═══ Material supplied ═══

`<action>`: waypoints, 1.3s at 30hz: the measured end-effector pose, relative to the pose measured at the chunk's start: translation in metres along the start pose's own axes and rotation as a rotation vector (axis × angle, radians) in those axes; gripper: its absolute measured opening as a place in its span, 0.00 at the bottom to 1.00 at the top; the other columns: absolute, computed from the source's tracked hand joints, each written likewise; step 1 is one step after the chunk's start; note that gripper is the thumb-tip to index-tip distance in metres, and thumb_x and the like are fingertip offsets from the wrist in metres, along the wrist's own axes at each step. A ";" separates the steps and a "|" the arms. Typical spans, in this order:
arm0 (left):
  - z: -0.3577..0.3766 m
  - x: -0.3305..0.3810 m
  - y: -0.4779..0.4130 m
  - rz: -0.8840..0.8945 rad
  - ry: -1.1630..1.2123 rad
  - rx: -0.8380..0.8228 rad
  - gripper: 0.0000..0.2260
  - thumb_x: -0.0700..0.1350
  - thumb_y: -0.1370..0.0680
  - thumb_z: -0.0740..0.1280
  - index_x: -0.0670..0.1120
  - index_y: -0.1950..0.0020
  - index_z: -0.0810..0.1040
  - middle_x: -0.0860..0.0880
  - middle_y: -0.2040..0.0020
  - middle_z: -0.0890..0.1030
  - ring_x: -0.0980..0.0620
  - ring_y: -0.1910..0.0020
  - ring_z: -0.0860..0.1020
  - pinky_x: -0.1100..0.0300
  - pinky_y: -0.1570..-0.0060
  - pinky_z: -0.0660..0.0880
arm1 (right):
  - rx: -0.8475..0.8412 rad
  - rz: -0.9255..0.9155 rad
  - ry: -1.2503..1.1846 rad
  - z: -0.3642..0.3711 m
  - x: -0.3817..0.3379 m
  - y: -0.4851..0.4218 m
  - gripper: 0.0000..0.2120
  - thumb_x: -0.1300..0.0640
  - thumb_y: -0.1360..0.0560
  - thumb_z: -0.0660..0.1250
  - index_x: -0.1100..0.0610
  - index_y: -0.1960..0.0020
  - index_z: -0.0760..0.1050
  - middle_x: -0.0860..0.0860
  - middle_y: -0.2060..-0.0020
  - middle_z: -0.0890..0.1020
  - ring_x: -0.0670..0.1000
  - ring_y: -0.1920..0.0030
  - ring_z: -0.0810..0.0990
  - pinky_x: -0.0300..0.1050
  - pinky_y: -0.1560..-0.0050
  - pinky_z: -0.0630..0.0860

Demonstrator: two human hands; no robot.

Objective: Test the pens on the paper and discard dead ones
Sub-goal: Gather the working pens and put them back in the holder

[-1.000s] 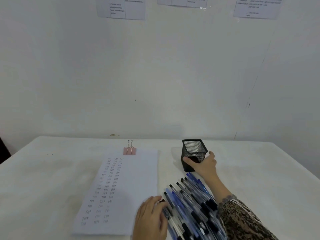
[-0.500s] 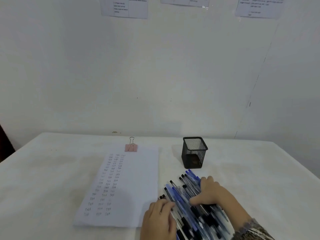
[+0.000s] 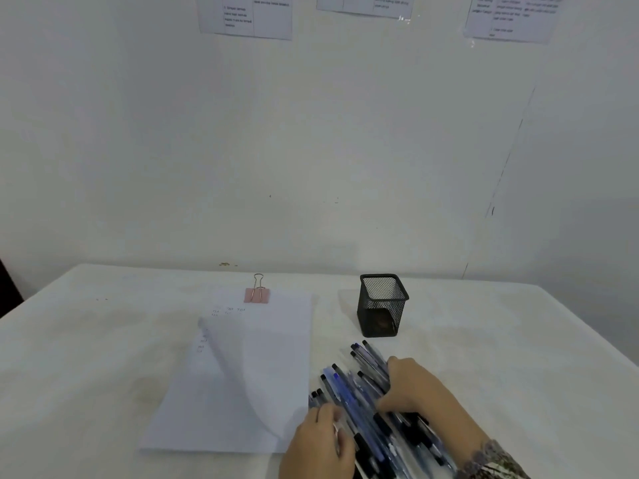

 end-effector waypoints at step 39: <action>0.015 0.005 -0.019 -0.202 0.027 -0.060 0.18 0.49 0.21 0.56 0.46 0.33 0.60 0.43 0.37 0.66 0.48 0.45 0.74 0.58 0.45 0.72 | 0.090 -0.043 -1.014 0.003 0.021 0.007 0.12 0.68 0.45 0.69 0.62 0.64 0.69 0.55 0.74 0.74 0.56 0.74 0.76 0.45 0.70 0.75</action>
Point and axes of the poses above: each hand's wrist, its own y-axis away from the middle knuckle, its own z-axis out of the palm, x = y × z, the point moved 6 cm from there along -y, towards the middle knuckle
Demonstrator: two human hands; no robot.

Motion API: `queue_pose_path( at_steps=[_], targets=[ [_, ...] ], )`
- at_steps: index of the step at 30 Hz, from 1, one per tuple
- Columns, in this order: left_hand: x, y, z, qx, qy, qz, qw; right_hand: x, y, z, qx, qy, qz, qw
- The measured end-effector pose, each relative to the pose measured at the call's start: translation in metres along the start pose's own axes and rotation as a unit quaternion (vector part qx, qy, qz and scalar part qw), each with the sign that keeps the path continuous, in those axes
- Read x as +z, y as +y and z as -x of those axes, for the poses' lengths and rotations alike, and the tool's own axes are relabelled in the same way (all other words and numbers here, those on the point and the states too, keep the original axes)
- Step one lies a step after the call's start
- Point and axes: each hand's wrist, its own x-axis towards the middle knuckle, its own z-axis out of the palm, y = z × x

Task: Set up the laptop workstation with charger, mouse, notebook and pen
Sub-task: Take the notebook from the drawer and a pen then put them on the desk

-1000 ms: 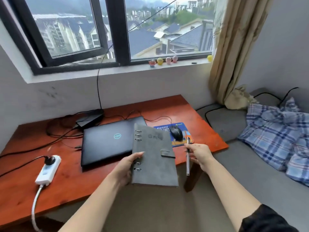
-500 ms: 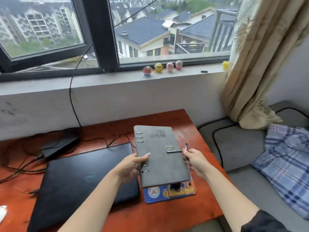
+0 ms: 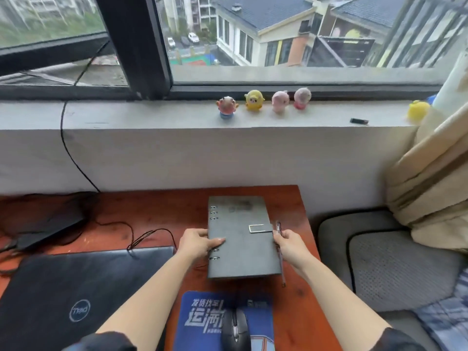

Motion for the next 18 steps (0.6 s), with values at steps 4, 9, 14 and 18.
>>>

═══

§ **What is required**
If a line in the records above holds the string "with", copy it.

§ **Your response**
- The measured end-effector pose, each relative to the pose measured at the call's start: translation in metres along the start pose's own axes and rotation as a unit quaternion (vector part qx, qy, qz and scalar part qw), each with the sign that keeps the path continuous, in those axes
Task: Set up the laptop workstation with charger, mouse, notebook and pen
Motion for the next 18 steps (0.6 s), with values at steps 4, 9, 14 and 18.

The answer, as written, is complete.